INDIANAPOLIS - The number of children living in high-poverty communities in
Indiana has increased by 181 percent during the past decade, according to a
KIDS COUNT Data Snapshot released today by the Annie E. Casey Foundation.
An area is considered high-poverty if 30 percent or more of its residents
are below the poverty line.
Laura Speer, the Casey Foundation’s associate director of policy reform,
says children in these neighborhoods face challenges in almost every aspect
of their lives.
“Harmful levels of stress. They’re more likely to have behavioral and
emotional problems. They have more trouble in school, have lower test
scores.”
In Indiana, 87,000 more children lived in the poorest neighborhoods in 2010
than in 2000. Nationally, the number went up 25 percent. It’s interesting to
note, Speer says, that about 75 percent of children living in an area of
concentrated poverty have at least one parent in the workforce.
Even if a family is not officially “in poverty” according to federal
standards, she says, it still harms children when a lot of other people in
the neighborhood are under that line.
“Living in an area of concentrated poverty limits the opportunities that
families have available to them in order to get a better job, in order to
make sure that the health and the welfare of their children is taken care
of.”
The report calls for transforming disadvantaged communities and makes
several recommendations which can be tailored to each area. Speer says the
idea is to make those neighborhoods better places to raise children.

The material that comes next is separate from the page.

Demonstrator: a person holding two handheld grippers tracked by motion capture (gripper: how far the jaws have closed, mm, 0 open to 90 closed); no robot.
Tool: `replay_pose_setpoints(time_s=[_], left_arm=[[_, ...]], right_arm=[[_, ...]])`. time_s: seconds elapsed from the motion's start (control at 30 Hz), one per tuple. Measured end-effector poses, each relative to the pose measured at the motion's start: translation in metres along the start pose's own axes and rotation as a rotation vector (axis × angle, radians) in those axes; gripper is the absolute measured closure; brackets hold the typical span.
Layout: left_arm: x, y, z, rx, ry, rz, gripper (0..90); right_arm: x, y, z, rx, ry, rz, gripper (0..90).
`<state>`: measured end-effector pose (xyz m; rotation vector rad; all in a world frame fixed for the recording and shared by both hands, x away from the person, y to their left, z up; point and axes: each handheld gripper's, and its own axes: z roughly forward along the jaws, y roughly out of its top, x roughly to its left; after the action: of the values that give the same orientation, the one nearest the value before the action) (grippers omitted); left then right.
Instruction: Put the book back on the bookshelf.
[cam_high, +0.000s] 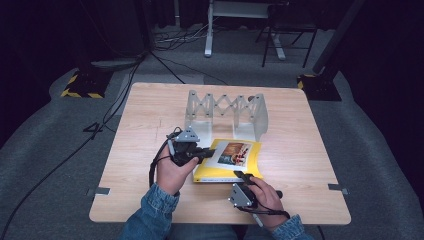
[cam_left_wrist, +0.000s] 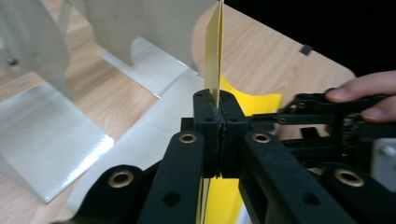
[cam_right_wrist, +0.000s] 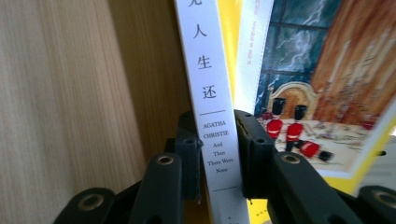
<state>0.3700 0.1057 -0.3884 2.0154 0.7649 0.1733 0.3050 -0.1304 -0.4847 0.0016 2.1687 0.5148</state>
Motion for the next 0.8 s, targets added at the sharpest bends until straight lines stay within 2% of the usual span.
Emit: replay_pose_setpoints(time_s=[0.03, 0.07, 0.1, 0.2, 0.23, 0.27, 0.33, 0.4, 0.43, 0.5, 0.6, 0.7, 0.8], left_arm=[[0.000, 0.000, 0.000, 0.001, 0.016, 0.010, 82.2], [0.000, 0.000, 0.000, 0.001, 0.016, 0.010, 79.9], [0.000, -0.002, 0.000, -0.001, 0.042, 0.015, 79.9], [0.002, -0.004, -0.002, -0.016, 0.065, 0.006, 71.9], [0.003, -0.006, -0.004, -0.024, 0.089, -0.003, 71.9], [0.005, -0.008, -0.006, -0.034, 0.104, -0.020, 62.8], [0.008, -0.010, -0.012, -0.064, 0.121, -0.033, 57.5], [0.010, -0.012, -0.019, -0.090, 0.123, -0.056, 54.8], [0.011, -0.013, -0.022, -0.100, 0.133, -0.055, 53.4], [0.013, -0.015, -0.031, -0.124, 0.151, -0.063, 50.0], [0.017, -0.020, -0.041, -0.155, 0.163, -0.082, 49.3], [0.022, -0.026, -0.048, -0.170, 0.165, -0.118, 49.0], [0.026, -0.031, -0.054, -0.173, 0.169, -0.135, 49.1]], right_arm=[[0.000, 0.000, -0.001, 0.002, 0.002, -0.004, 73.5], [0.000, 0.000, -0.001, 0.002, 0.002, -0.004, 73.5], [-0.001, 0.001, -0.001, 0.002, 0.002, -0.004, 73.6], [-0.003, 0.001, -0.003, -0.001, 0.003, 0.001, 74.3], [-0.003, 0.001, -0.003, -0.004, 0.003, 0.000, 74.5], [-0.005, 0.002, -0.007, -0.014, 0.006, 0.005, 75.4], [-0.007, 0.002, -0.008, -0.018, 0.011, 0.015, 75.9], [-0.012, 0.002, -0.012, -0.030, 0.011, 0.042, 76.0], [-0.015, 0.002, -0.013, -0.031, 0.014, 0.045, 76.1], [-0.017, 0.000, -0.015, -0.042, 0.003, 0.081, 76.1], [-0.023, -0.001, -0.021, -0.058, 0.006, 0.117, 76.2], [-0.031, -0.003, -0.029, -0.084, 0.008, 0.173, 76.3], [-0.040, -0.005, -0.038, -0.109, -0.004, 0.198, 76.3]])
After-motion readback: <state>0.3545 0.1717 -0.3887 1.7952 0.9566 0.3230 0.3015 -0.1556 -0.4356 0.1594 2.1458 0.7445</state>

“We know that it’s important to support the families in the communities in
terms of giving them access to financial coaching, as well as helping them
with gaining employment skills.”
She says the data also highlights the children most likely to live in such
communities.
“For children of color in the United States, they’re much more likely to
have poverty within their households be compounded by also living in a
high-poverty neighborhood and all the things that that means.”
African-American, American Indian and Latino children are six to nine times
more likely to live in high-poverty communities than are their white
counterparts. Regardless of race or ethnicity, children in the South and
Southwest also are more likely to live in areas of concentrated poverty.